[What the exercise asks]: The full listing, minus its pictures, should be printed again exactly as it stands.

[Dataset section]:

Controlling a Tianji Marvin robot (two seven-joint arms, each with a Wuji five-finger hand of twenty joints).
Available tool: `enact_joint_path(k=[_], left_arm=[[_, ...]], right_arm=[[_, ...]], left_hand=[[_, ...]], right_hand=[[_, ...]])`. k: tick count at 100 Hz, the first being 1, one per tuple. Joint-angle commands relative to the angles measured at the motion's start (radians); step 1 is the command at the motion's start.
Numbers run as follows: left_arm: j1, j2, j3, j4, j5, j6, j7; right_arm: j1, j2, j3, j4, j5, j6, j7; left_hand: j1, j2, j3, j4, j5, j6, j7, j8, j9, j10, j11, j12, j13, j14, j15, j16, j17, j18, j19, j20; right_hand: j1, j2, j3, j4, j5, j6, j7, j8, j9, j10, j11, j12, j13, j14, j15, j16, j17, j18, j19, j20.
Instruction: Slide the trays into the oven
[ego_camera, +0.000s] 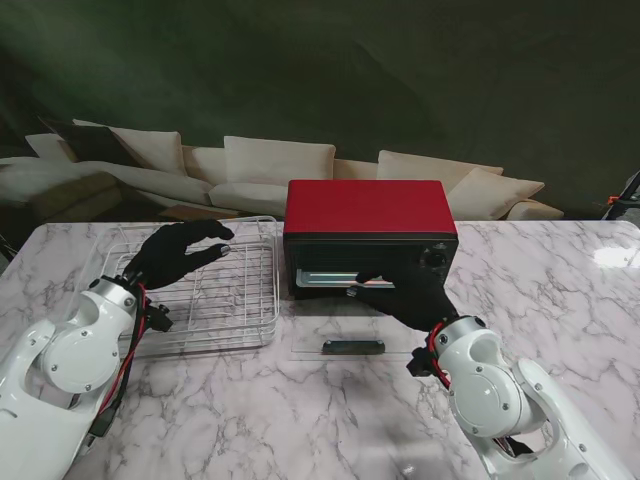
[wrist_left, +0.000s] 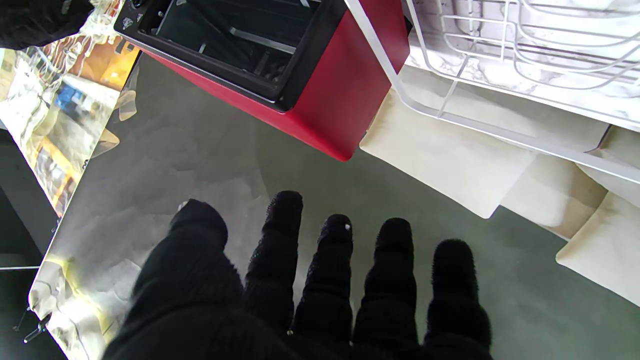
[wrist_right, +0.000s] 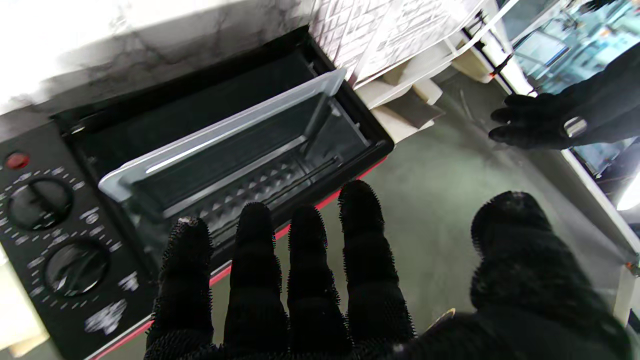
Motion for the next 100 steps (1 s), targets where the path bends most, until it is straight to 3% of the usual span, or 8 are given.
enact_joint_path(k=[1,13,38,51,76,100], left_arm=[[0.02,-0.006,-0.002,-0.005,0.004,-0.004,-0.002],[0.037,-0.007,-0.011,-0.004,0.029,-0.006,0.017],[0.05,-0.011,-0.017,-0.001,0.03,-0.007,0.035],[0.048,-0.011,-0.015,0.003,0.032,-0.011,0.036],[0.044,-0.009,-0.012,0.008,0.031,-0.01,0.03],[0.043,-0.009,-0.013,0.007,0.033,-0.009,0.031]], right_arm=[[0.019,0.0,-0.019,0.017,-0.004,-0.003,0.025],[0.059,0.011,-0.062,0.038,-0.001,0.015,0.083],[0.147,0.024,-0.142,0.116,-0.011,0.061,0.151],[0.192,0.029,-0.176,0.163,-0.027,0.072,0.175],[0.26,0.017,-0.224,0.258,-0.006,0.045,0.137],[0.329,0.009,-0.262,0.345,0.028,0.044,0.128]], left_hand=[[0.014,0.053,-0.027,-0.018,0.012,0.013,-0.013,-0.01,0.025,0.009,-0.002,0.005,0.018,0.012,0.004,0.015,-0.014,0.028,-0.025,0.02],[0.014,0.052,-0.027,-0.019,0.015,0.012,-0.013,-0.011,0.028,0.005,-0.002,0.006,0.019,0.012,0.005,0.015,-0.013,0.029,-0.024,0.02],[0.015,0.054,-0.027,-0.019,0.016,0.015,-0.013,-0.012,0.03,0.009,-0.003,0.006,0.02,0.015,0.005,0.016,-0.014,0.03,-0.024,0.02],[0.015,0.054,-0.027,-0.018,0.016,0.013,-0.013,-0.013,0.031,0.008,-0.002,0.007,0.019,0.015,0.005,0.016,-0.014,0.03,-0.024,0.021],[0.013,0.054,-0.028,-0.019,0.016,0.014,-0.014,-0.015,0.031,0.009,-0.003,0.006,0.019,0.015,0.005,0.016,-0.014,0.031,-0.025,0.02],[0.013,0.055,-0.027,-0.018,0.015,0.015,-0.014,-0.017,0.031,0.008,-0.004,0.006,0.019,0.015,0.005,0.016,-0.014,0.031,-0.026,0.02]], right_hand=[[-0.036,0.013,0.013,0.018,0.017,0.029,-0.023,0.0,0.027,0.003,0.026,-0.008,0.034,0.016,0.028,-0.013,0.01,-0.041,0.026,-0.027],[-0.041,0.022,0.012,0.017,0.028,0.035,-0.044,-0.015,0.04,0.01,0.017,-0.014,0.038,0.02,0.031,-0.016,0.002,-0.043,0.028,-0.043],[-0.055,0.033,0.009,0.017,0.023,0.011,-0.066,-0.029,0.042,-0.025,-0.009,-0.026,0.03,-0.014,-0.005,-0.042,-0.007,-0.073,0.026,-0.088],[-0.066,0.036,0.009,0.018,0.028,0.021,-0.051,-0.023,0.051,-0.008,0.021,-0.005,0.054,-0.001,0.033,-0.022,0.012,-0.091,0.057,-0.099],[-0.066,0.023,0.014,0.015,0.11,0.045,-0.016,-0.012,0.112,0.017,0.055,0.012,0.094,0.036,0.118,0.012,0.088,-0.099,0.15,-0.104],[-0.071,0.046,0.009,0.014,0.073,0.03,-0.064,-0.037,0.074,-0.009,0.018,-0.012,0.053,-0.006,0.052,-0.038,0.03,-0.127,0.106,-0.17]])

[Answer for the task]:
Controlling a Tianji Marvin robot (two seven-joint arms, each with a Wuji five-finger hand of twenty joints).
Available tool: `enact_joint_path(k=[_], left_arm=[[_, ...]], right_arm=[[_, ...]], left_hand=[[_, ...]], right_hand=[[_, ...]])`. k: tick count at 100 Hz, the first being 1, one per tuple. Joint-angle commands relative to the angles measured at the motion's start (radians); step 1 is the command at the motion's start.
Numbers run as follows: left_arm: j1, j2, j3, j4, j5, j6, j7; right_arm: j1, j2, j3, j4, j5, j6, j7; left_hand: j1, j2, j3, j4, j5, j6, j7, j8, j9, j10, j11, j12, j13, j14, j15, j16, j17, j18, j19, j20; right_hand: j1, j2, j3, j4, j5, j6, j7, j8, j9, j10, j11, j12, j13, j14, j15, j16, j17, j18, j19, j20.
Instruction: Slide the trays into the oven
[ego_camera, +0.000s] 
[wrist_left, +0.000s] 
[wrist_right, +0.000s] 
Motion for the next 100 steps (1 s), targets where the path bends most, until it is straight to 3% of the usual span, or 8 are given.
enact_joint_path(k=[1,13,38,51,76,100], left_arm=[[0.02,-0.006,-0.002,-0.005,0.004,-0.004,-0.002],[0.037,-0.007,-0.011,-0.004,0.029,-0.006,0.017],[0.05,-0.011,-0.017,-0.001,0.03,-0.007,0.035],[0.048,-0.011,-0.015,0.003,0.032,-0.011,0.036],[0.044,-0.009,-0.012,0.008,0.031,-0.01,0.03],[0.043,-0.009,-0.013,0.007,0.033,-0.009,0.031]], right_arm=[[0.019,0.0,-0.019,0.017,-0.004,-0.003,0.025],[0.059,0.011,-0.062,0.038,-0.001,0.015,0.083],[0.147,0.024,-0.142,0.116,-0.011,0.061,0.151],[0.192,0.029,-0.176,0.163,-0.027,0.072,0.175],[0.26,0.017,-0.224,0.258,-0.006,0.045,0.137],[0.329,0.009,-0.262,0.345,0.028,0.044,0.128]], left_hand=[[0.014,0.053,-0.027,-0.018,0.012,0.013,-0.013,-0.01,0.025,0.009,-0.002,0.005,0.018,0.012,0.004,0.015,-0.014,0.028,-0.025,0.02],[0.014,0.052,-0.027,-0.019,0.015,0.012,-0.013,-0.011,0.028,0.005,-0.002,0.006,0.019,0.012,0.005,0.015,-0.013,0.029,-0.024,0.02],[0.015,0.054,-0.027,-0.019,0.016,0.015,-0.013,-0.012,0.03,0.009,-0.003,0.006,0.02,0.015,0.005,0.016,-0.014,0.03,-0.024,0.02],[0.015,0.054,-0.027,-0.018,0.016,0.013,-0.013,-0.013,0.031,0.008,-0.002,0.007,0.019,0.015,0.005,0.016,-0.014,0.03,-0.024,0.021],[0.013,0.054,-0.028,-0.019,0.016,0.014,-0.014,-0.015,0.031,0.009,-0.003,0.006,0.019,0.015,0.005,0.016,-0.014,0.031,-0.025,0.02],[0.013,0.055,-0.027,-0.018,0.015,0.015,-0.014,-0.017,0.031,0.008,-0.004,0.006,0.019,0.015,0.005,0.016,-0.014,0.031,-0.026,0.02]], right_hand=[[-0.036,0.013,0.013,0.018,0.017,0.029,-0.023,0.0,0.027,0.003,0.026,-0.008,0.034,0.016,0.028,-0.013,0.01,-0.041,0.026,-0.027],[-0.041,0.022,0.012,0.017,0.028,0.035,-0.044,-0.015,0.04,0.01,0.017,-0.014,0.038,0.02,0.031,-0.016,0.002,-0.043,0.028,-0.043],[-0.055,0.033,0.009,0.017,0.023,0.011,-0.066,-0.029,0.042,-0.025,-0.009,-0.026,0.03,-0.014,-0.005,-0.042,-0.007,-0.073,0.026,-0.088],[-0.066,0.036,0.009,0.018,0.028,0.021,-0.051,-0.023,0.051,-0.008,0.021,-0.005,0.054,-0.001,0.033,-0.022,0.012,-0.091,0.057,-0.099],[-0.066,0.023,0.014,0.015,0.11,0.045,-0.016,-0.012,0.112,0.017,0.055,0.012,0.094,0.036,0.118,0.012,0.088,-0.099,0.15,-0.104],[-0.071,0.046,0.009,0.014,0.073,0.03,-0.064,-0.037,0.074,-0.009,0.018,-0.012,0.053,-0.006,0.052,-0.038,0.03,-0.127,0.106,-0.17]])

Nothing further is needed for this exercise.